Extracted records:
——————————
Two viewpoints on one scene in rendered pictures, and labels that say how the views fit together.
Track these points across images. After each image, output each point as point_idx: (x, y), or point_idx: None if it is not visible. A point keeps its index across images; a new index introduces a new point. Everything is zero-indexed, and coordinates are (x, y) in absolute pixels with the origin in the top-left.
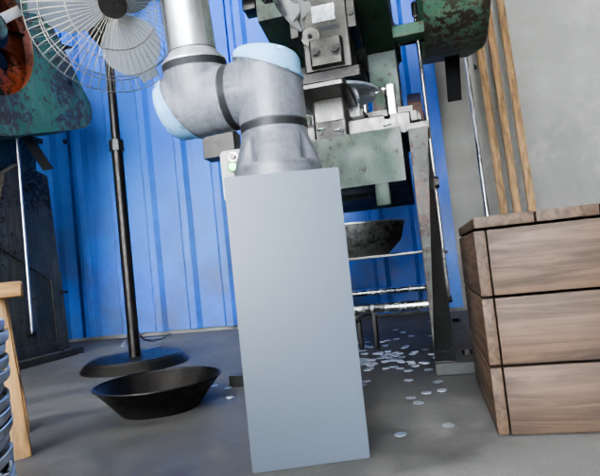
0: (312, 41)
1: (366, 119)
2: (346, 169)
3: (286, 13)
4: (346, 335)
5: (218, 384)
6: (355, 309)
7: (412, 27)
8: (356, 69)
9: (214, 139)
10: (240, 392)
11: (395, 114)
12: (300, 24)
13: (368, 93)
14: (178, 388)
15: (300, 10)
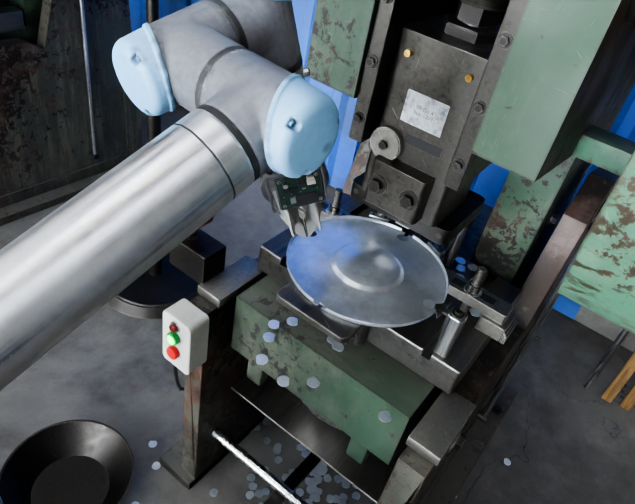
0: (379, 162)
1: (397, 335)
2: (324, 398)
3: (279, 213)
4: None
5: (159, 441)
6: (287, 498)
7: (617, 162)
8: (437, 235)
9: (182, 251)
10: (154, 493)
11: (438, 362)
12: (307, 226)
13: (423, 300)
14: None
15: (312, 208)
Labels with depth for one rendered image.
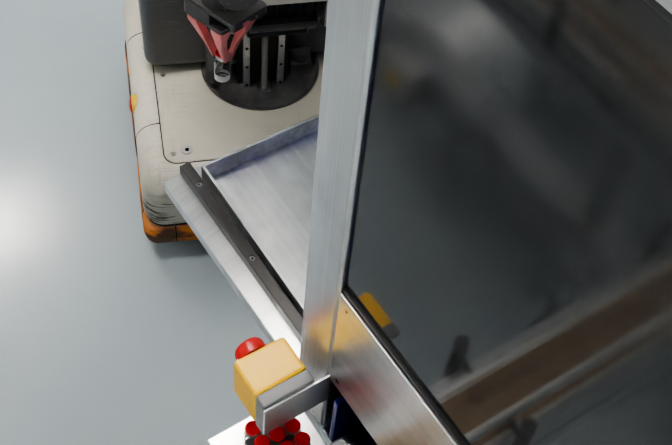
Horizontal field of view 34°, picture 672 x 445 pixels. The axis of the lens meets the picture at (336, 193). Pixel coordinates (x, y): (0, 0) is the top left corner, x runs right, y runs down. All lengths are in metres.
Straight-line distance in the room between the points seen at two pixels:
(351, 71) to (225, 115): 1.64
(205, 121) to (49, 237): 0.49
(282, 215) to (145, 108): 1.01
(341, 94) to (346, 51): 0.05
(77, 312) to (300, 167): 1.04
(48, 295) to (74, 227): 0.20
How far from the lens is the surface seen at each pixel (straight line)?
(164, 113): 2.59
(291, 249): 1.62
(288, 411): 1.36
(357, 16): 0.91
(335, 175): 1.07
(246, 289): 1.58
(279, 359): 1.35
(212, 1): 1.43
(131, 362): 2.54
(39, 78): 3.09
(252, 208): 1.66
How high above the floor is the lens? 2.21
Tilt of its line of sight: 52 degrees down
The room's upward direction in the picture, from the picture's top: 6 degrees clockwise
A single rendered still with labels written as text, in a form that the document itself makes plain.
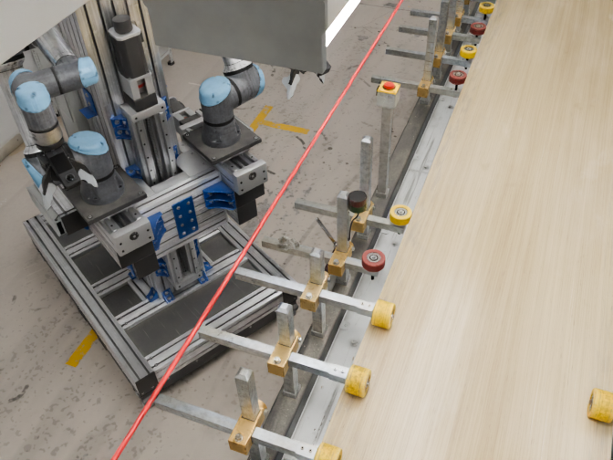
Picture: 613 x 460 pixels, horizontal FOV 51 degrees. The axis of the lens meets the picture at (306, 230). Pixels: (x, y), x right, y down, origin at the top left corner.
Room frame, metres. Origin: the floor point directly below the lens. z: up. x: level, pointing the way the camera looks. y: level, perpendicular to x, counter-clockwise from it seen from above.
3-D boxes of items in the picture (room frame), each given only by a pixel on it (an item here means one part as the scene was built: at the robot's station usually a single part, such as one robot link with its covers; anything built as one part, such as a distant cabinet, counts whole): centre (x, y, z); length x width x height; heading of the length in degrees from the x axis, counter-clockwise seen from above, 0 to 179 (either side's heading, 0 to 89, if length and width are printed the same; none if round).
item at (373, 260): (1.50, -0.22, 0.85); 0.08 x 0.08 x 0.11
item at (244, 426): (0.88, 0.18, 0.95); 0.13 x 0.06 x 0.05; 157
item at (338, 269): (1.56, -0.12, 0.85); 0.13 x 0.06 x 0.05; 157
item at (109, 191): (1.76, 0.71, 1.09); 0.15 x 0.15 x 0.10
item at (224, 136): (2.05, 0.31, 1.09); 0.15 x 0.15 x 0.10
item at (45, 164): (1.41, 0.67, 1.46); 0.09 x 0.08 x 0.12; 36
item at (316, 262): (1.36, -0.03, 0.86); 0.03 x 0.03 x 0.48; 67
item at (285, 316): (1.13, 0.07, 0.89); 0.03 x 0.03 x 0.48; 67
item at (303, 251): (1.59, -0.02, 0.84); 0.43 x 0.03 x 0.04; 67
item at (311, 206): (1.80, -0.16, 0.83); 0.43 x 0.03 x 0.04; 67
——————————
• **ABOUT THIS TASK**
From the records above, return each line that includes "floor".

• **RESPONSE**
How high above the floor is the lens? 2.21
Room frame, metres. Origin: the floor point directly below the lens. z: up. x: level, pointing the way the camera looks. y: level, perpendicular to x, counter-clockwise from it seen from above.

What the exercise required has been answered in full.